Using the insight that 4D flow data can be well represented as the sum of a low-rank component and a sparse component in the Hadamard transform domain8, the approach is extended here to include the respiratory motion dimension. The corresponding minimization problem reads as follows:
$$\underset{L,S}{\operatorname{argmin}} ||\Omega\mathcal{F} \mathcal{S}(L+S)-y||_2^2 +\lambda_L||L||_*+\lambda_S||\Psi S||_1, \> s.t. X=L+S $$Where $$$\Omega,\mathcal{F},\mathcal{S}$$$ denote the undersampling operator, Fourier transform and sensitivity maps, respectively. $$$X\in \mathbf{C}^{N_x \times N_{hp} \times N_{ms} \times N_{k_v} }$$$ denotes the image tensor with spatial locations, heart phases, respiratory motion states and velocity encodings. $$$L$$$ and $$$S$$$ refer to the low-rank and sparse component, respectively. For the low-rank regularization, $$$L$$$ is reordered as a Casorati matrix $$$L\in \mathbf{C}^{N_x \times N_{hp} N_{ms} N_{k_v} }$$$. $$$\Psi$$$ is the Hadamard matrix [+1 +1 +1 +1;+1 +1 -1 -1; +1 -1 +1 -1;+1 -1 -1 +1], i.e. the differences between the different velocity encodings are used as sparse representation. An illustration of the L+S decomposition with Hadamard sparsity is provided in Figure 1.
Data acquisition
4D Flow data in the aortic arch of a healthy volunteer was acquired on a 3T Philips Ingenia system (Philips Healthcare, Best, the Netherlands) using a Cartesian four-point phase-contrast gradient-echo sequence with uniform venc of 220 cm/s, a spatial resolution of 2.5x2.5x2.5 mm3 and 16 cardiac phases. The measurement was performed with a 28 channel receiver coil which was compressed to 5 virtual channels9.

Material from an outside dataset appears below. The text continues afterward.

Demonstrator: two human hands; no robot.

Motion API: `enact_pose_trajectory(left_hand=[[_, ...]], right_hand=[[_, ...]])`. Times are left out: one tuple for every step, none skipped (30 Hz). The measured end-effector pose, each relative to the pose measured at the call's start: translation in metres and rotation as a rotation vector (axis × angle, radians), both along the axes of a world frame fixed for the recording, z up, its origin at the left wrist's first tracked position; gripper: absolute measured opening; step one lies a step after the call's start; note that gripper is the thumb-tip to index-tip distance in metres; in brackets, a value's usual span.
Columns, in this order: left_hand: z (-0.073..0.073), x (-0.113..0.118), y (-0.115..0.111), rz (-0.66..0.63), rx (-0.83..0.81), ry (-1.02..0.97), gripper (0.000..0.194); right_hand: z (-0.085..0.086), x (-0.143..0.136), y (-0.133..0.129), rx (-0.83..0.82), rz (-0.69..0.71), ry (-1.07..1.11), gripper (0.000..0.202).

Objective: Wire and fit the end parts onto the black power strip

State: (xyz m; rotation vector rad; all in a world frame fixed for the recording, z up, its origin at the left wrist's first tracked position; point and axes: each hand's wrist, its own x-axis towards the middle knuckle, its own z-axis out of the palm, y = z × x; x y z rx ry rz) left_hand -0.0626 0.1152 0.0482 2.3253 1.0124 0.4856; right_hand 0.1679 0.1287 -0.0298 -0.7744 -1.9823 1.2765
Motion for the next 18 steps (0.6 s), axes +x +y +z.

The acquisition process is illustrated in Figure 2. The measured data were binned into 4 different respiratory motion states with equal acceleration factors of approximately 7 per bin. For comparison, a standard 4D Flow MRI protocol using SENSE10 with an acceleration factor of 2 and using a 5 mm navigator window was obtained.
Data reconstruction
Coil sensitivity maps were calculated from a separate calibration scan using ESPIRiT11. The SENSE scan was reconstructed with Tikhonov regularization and using the same sensitivity maps as used in the CS reconstructions. XD-GRASP and SENSE reconstructions were performed using the Berkeley Advanced image Reconstruction Toolbox12. L+S reconstruction was implemented in Python 2.7.12. The regularization parameters were automatically determined based on the minimum deviation of velocities in the ascending aorta relative to the standard SENSE reconstruction. Concomitant field correction was applied to the signal phase according to13 and eddy currents were corrected for with a linear model fitted to stationary tissue14.
Data analysis
Results were compared using GTFlow (Gyrotools LLC, Zurich, Switzerland). Velocities were calculated for a plane in the ascending aorta. Velocity magnitude images and streamline visualizations were assessed qualitatively.
A framework for 5D Flow MRI was implemented with L+S and XD-GRASP and its feasibility tested in-vivo. Both methods show good agreement in terms of velocity profiles and maps with the standard 4D Flow MRI protocol, however permit 3.5x faster acquisition and resolve the respiratory dimension in addition. Further in-vivo experiments are warranted to test for significant differences between L+S and XD-GRASP.
In this work, similar flow fields were reconstructed in inspiration and expiration which can be expected for aortic flow. Future investigations will be aimed at studying venous flow and its dependency on the respiratory state15. To this end, the acquisition framework has to be extended to include a multi-venc encoding scheme16, in order to provide sufficient velocity-to-noise ratio for low velocities.